The latest AIMA/IPM-sponsored survey of Europe's largest institutional investors reveals that that interest in alternative investments is still on the rise.


Results from the Prospera Survey on "European Institutions´ Alternative
Investments" were released yesterday by Informed Portfolio Management (IPM) and AIMA, which commissioned the survey.


The results confirm that interest in alternative investments is still on the rise, particularly in regard to hedge funds and active currency management. The survey found regional variations among institutional investors in alternative strategies, with the largest interest coming from Dutch, UK and Nordic institutions.


Varying degrees of experience in alternative investments was observed between regions as well as between investors of different sizes.


This is the second annual survey conducted by Prospera on behalf of IPM and AIMA, the first having surveyed the Nordic investor community.


A total of 151 of Europe's largest institutional investors were interviewed between June and September 2004. The interviewees represented major pension funds, life insurance companies and foundations/trusts in Europe with combined assets of over EUR 1,500 billion.


Key findings include:


* Virtually all institutions invest in long-only equities and fixed-income. 40% of institutions invest in hedge funds. 80% have holdings in real estate, 60% in private equity and less than 10% in commodities.


* Over 50% have an active process for tactical allocation and 30% for currency management.


* By 2006, over 60% of institutions will be active in each of the alternative investment categories: hedge funds, private equity, currency management and tactical allocation.


* Institutions that invest in hedge funds and private equity have average allocations of 4% and 2%, respectively.


* With regard to active risk allocation, 75% of the risk is allocated to long-only equities and fixed-income, 15% to tactical allocation and about 5% each to hedge funds and active currency management.
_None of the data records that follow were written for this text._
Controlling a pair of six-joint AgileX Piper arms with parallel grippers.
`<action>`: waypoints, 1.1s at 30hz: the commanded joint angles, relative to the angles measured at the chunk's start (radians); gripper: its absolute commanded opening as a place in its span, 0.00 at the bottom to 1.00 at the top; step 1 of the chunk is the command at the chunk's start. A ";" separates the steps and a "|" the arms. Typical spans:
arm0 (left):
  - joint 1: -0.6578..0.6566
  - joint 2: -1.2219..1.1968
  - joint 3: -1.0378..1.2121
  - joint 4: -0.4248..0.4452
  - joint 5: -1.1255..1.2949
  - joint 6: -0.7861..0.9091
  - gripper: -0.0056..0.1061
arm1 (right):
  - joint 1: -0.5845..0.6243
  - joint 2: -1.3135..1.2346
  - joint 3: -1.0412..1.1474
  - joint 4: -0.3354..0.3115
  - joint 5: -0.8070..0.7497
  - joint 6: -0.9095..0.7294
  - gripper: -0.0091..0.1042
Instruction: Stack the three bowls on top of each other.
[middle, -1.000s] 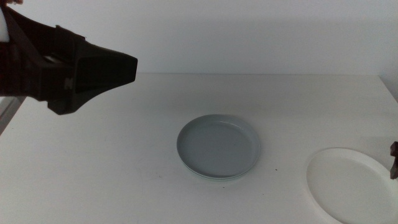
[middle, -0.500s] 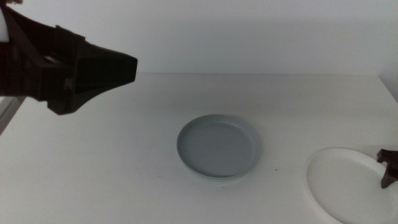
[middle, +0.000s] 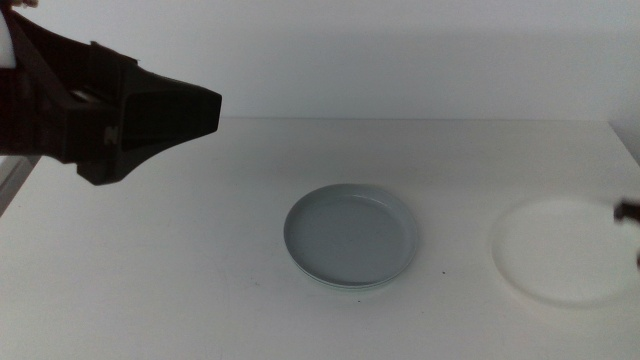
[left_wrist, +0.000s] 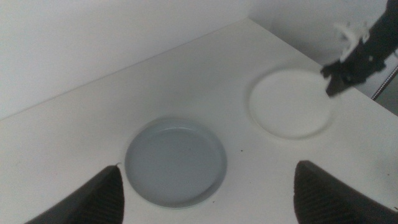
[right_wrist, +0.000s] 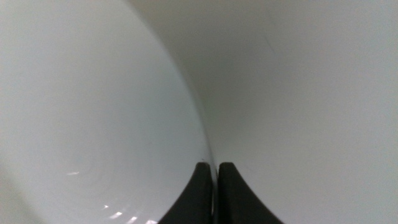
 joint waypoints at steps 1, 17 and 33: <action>0.000 -0.003 0.004 0.003 -0.012 0.001 0.89 | 0.043 -0.044 -0.065 0.036 0.025 0.003 0.07; 0.000 -0.003 0.004 0.013 -0.012 0.001 0.89 | 0.496 0.246 -0.514 0.207 0.073 0.014 0.07; 0.000 -0.003 0.004 0.013 -0.012 0.003 0.89 | 0.545 0.367 -0.531 0.248 0.065 -0.015 0.25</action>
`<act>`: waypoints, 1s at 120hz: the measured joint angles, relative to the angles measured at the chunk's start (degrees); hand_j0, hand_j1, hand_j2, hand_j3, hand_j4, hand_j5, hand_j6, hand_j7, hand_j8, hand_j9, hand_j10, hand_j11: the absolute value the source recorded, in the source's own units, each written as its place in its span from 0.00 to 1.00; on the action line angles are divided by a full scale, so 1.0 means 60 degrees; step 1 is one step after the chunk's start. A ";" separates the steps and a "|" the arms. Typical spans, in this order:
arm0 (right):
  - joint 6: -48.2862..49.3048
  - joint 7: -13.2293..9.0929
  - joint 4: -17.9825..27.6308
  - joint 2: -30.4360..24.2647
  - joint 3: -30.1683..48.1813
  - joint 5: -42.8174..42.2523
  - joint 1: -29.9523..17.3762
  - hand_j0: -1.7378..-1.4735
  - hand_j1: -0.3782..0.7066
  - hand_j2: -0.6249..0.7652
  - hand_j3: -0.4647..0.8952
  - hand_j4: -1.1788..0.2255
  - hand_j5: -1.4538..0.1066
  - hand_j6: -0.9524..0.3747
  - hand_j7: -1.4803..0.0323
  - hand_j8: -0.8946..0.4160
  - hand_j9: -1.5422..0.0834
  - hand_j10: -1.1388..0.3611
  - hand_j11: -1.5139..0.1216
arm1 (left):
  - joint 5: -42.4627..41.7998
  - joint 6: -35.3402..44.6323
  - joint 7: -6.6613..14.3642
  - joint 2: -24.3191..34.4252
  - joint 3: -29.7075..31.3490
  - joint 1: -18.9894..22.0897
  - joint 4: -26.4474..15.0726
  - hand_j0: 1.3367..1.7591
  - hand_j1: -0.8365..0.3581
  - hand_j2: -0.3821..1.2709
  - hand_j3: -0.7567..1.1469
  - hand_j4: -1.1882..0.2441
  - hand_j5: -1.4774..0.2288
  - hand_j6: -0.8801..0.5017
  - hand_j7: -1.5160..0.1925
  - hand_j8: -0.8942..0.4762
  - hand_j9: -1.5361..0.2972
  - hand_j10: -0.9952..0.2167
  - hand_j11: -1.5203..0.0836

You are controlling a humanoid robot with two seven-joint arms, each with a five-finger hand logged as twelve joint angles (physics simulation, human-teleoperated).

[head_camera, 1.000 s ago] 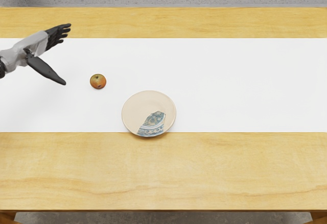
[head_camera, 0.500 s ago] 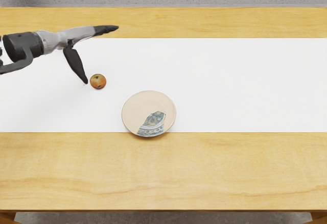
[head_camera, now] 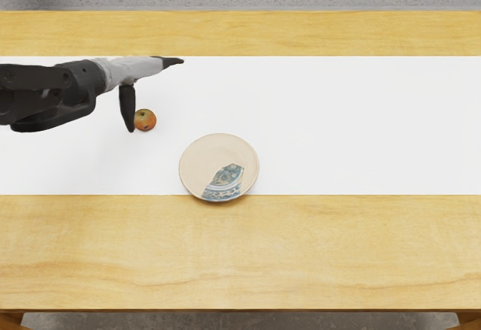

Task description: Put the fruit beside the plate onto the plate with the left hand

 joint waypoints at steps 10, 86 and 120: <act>0.0000 0.0000 0.0000 0.0000 0.0000 -0.0002 0.0000 0.30 0.03 0.45 0.34 0.84 0.93 0.72 0.98 0.68 0.95 0.76 0.93 | -0.0036 0.0023 0.0658 -0.0418 0.0899 -0.0388 -0.0314 0.76 0.99 0.23 0.40 0.83 0.86 0.63 0.88 0.65 0.84 0.82 0.94; 0.0000 0.0000 -0.0001 0.0000 0.0000 -0.0001 0.0000 0.30 0.03 0.45 0.34 0.84 0.93 0.72 0.98 0.68 0.95 0.76 0.93 | -0.0090 -0.0178 0.1807 -0.1934 0.1406 -0.0049 0.0718 0.76 0.98 0.23 0.40 0.82 0.86 0.63 0.88 0.64 0.83 0.81 0.94; 0.0000 0.0000 0.0001 0.0000 0.0000 0.0001 0.0000 0.30 0.03 0.45 0.34 0.84 0.93 0.72 0.98 0.68 0.95 0.76 0.93 | -0.0014 -0.0172 0.1891 -0.2030 0.1389 0.0093 0.0907 0.76 0.86 0.25 0.40 0.74 0.76 0.54 0.79 0.55 0.74 0.71 0.84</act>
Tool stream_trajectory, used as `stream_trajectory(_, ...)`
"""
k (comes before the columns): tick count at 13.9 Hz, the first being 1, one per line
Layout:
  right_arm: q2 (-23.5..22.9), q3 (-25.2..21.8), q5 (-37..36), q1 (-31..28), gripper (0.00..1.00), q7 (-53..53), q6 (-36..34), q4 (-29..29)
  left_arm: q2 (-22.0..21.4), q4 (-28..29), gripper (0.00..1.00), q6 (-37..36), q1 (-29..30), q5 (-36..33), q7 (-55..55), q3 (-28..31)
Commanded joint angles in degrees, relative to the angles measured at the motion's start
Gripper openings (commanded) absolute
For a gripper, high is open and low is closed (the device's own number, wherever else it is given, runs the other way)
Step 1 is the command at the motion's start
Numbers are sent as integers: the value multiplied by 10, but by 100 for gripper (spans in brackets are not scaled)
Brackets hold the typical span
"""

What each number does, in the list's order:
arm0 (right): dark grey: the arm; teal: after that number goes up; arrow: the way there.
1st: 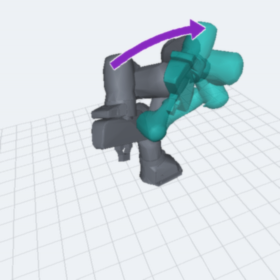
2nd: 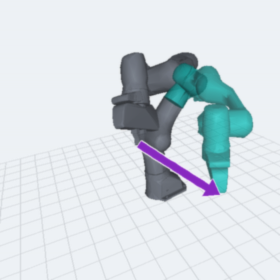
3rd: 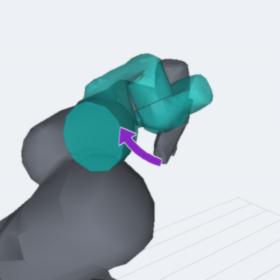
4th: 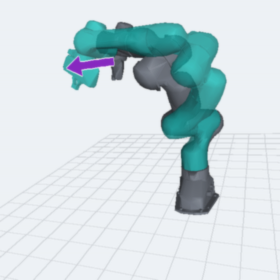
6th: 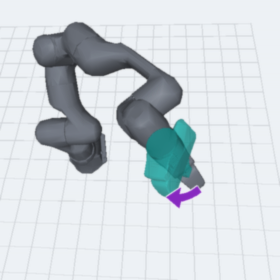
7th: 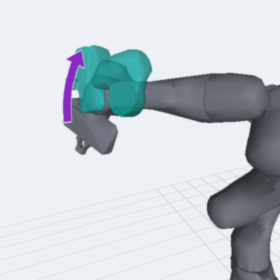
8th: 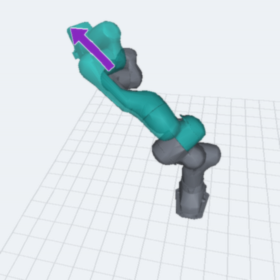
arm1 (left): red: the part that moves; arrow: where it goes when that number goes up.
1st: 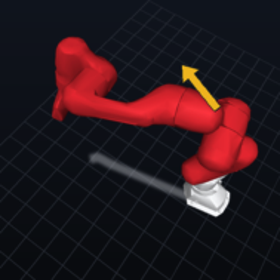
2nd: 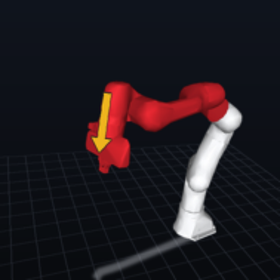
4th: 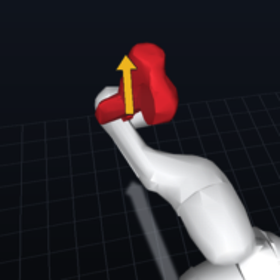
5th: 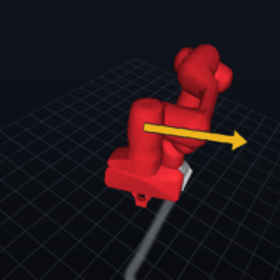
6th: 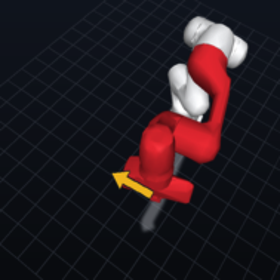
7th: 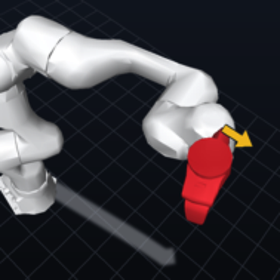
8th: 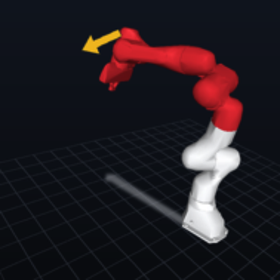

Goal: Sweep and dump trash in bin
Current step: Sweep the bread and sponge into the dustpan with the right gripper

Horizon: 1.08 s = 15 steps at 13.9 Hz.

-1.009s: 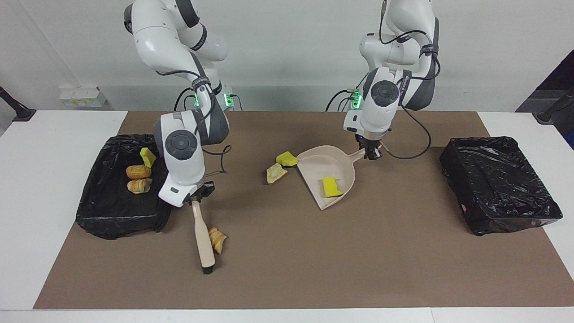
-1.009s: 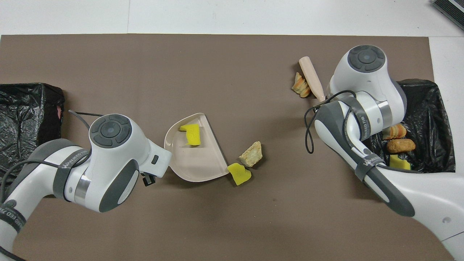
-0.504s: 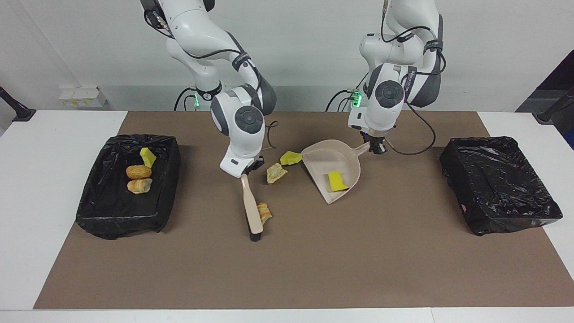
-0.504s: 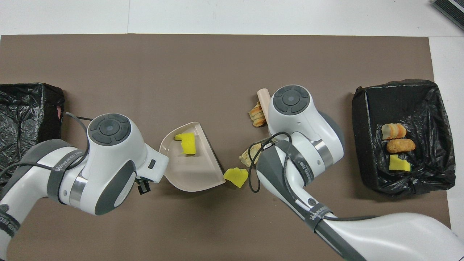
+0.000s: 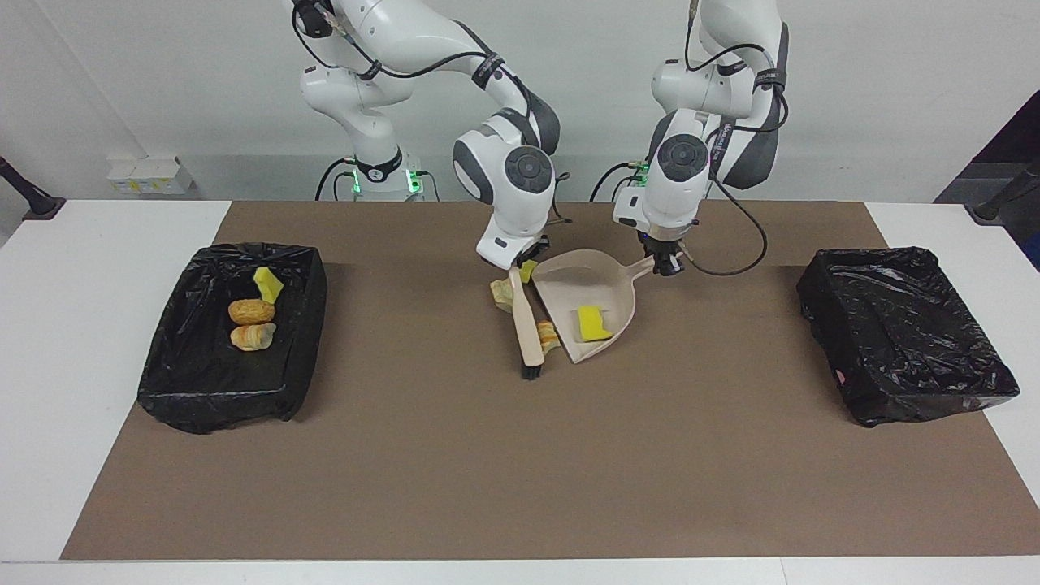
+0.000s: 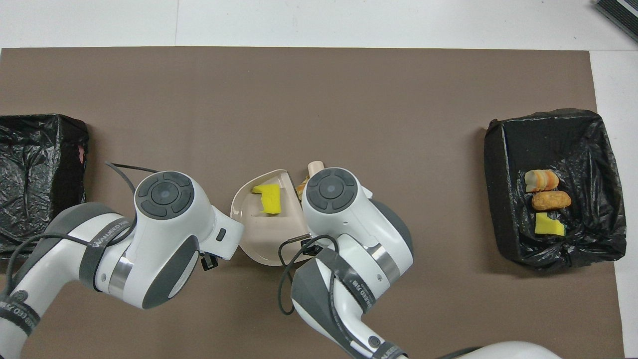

Only about half of the institutions responded to this question.


* For the largest institutions, most of the active risk is allocated to internal management whereas others mostly employ external managers. However, the largest institutions plan to allocate more active risk to external managers going forward.


* The largest institutions are more active in alternative investments, especially in tactical allocation and currency management, and this will likely persist going forward.


* Virtually all hedge fund investments are given to external specialists. This will continue as investors allocate more money to this area.


* For currency management, about 10% of all institutions employ external specialists today. By 2006 more than 30% say they will employ additional or new external currency managers.


* A similar but less pronounced trend is seen in tactical asset allocation with 20% saying they will hire additional or new external managers over the coming 2 years.


* Holland, Switzerland and the Nordic region are the markets with the greatest experience in hiring external specialist managers for alternative investments.


* Over the coming 2 years, the majority of investor activity in external management is expected to come from Holland and the UK, especially in hedge funds and currency management.


* As for external management selection criteria, a clear investment philosophy and experienced staff are considered most important. Also of importance are transparency, risk management and a good risk-adjusted track-record.


* Institutions that have employed external managers in alternatives are in general pleased with the performance, especially in currency management. Also perceived as positive is the fact that currency managers have low correlation to others and that specialist managers have succeeded where generalists have not.


* Funds of hedge funds are the most widespread type of hedge fund investment and this trend is likely to continue over the coming 2 years.